ADDENDUM TO 2026 NOTICE OF ANNUAL GENERAL MEETING

First Au Limited ACN 000 332 918 (Company) hereby provides this Addendum (Addendum) to the Notice of Annual General Meeting dated 30 April 2026 (Notice of Meeting).

Defined terms in the Notice of Meeting have the same meaning in this Addendum unless otherwise stated. This Addendum is supplemental to the original Notice of Meeting and should be read in conjunction with the Notice of Meeting. Save for the amendments set out below, the Notice of Meeting remains unchanged. The numbering used in this Addendum is a continuation of the numbering used in the Notice of Meeting.

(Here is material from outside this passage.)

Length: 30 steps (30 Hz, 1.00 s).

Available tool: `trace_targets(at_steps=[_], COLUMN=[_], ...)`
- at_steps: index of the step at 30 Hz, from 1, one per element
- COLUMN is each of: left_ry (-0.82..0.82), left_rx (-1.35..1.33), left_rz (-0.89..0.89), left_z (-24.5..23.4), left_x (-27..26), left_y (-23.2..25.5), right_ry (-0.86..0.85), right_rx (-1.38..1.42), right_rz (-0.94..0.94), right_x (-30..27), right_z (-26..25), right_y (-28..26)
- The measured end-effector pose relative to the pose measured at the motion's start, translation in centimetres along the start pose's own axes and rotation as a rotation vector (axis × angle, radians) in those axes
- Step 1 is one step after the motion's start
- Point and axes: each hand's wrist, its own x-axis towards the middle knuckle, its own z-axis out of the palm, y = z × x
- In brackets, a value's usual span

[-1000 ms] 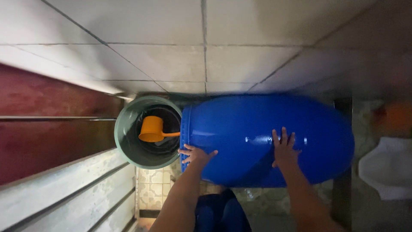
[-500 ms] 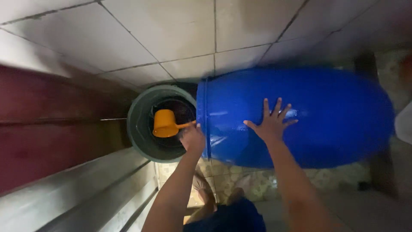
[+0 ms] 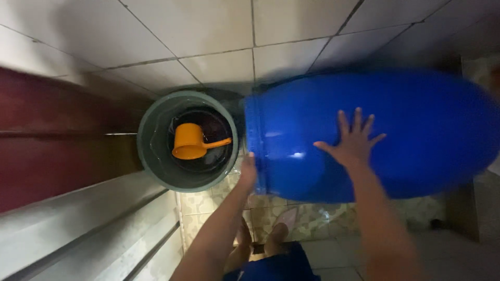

This Addendum should be read in its entirety. If Shareholders are in doubt as to how they should vote, they should seek advice from their suitably qualified professional advisors prior to voting.

BACKGROUND

On 11 May 2026, the Company announced the following changes to its Board:

  • resignation of Lei Shi as a Non-Executive Director of the Company; and
  • appointment of Lachlan Kenna as Non-Executive Director of the Company.

ADDITIONAL RESOLUTIONS

As a result of the changes noted above, by this Addendum:

  • Resolution 9 in the Notice of Meeting is removed;
  • Resolution 11 as detailed below is added to the Notice of Meeting and will be considered at the Meeting; and
  • Section 14 in respect of the additional Resolution is added to the Explanatory Memorandum in relation to the Notice of Meeting.

REPLACEMENT PROXY FORM

A replacement Proxy Form has been made available with this Addendum.

If Shareholders wish to have their votes counted by proxy in respect of Resolution 11, Shareholders must use the replacement Proxy Form to vote on ALL Resolutions. In the event that a Shareholder provides a replacement Proxy Form, any Proxy Form dispatched with the original Notice of Meeting which has been completed by that Shareholder will be disregarded. If you have already voted and do not wish to vote on Resolution 11 or otherwise change your proxy vote, you do not need to take any action, as the proxy you previously submitted remains valid.

The Company may accept Proxy Forms dispatched with the original Notice of Meeting received from Shareholders in the event that a replacement Proxy Form is not provided by the relevant Shareholder.

Your proxy voting instruction must be received by 5:00pm (AWST) on Wednesday, 27 May 2026, being not later than 48 hours before the commencement of the Meeting.


BY ORDER OF THE BOARD

Yew Thai (Victor) Goh
Company Secretary
First Au Limited
Dated: 14 May 2026

AGENDA

Resolution 9 in the Notice of Meeting is deleted in its entirety and replaced with “Resolution 9 - Removed”. This amendment does not affect the numbering of the Resolutions in the Notice of Meeting.

The following additional Resolutions are inserted in the Notice of Meeting as follows:

Resolution 11 – Election of Director – Lachlan Kenna

To consider and, if thought fit, to pass with or without amendment, as an ordinary resolution, the following:

‘That, in accordance with Article 10.3(j) of the Constitution, Listing Rule 14.4 and for all other purposes, Lachlan Kenna, a Director who was appointed as a Director by the Board of Directors on 11 May 2026, retires and, being eligible, is elected as a Director of the Company, on the terms and conditions in the Explanatory Memorandum.’

EXPLANATORY MEMORANDUM

Section 12 in the Notice of Meeting is deleted in its entirety and replaced with “12. Not Used”. This amendment does not affect the numbering of the Sections in the Notice of Meeting.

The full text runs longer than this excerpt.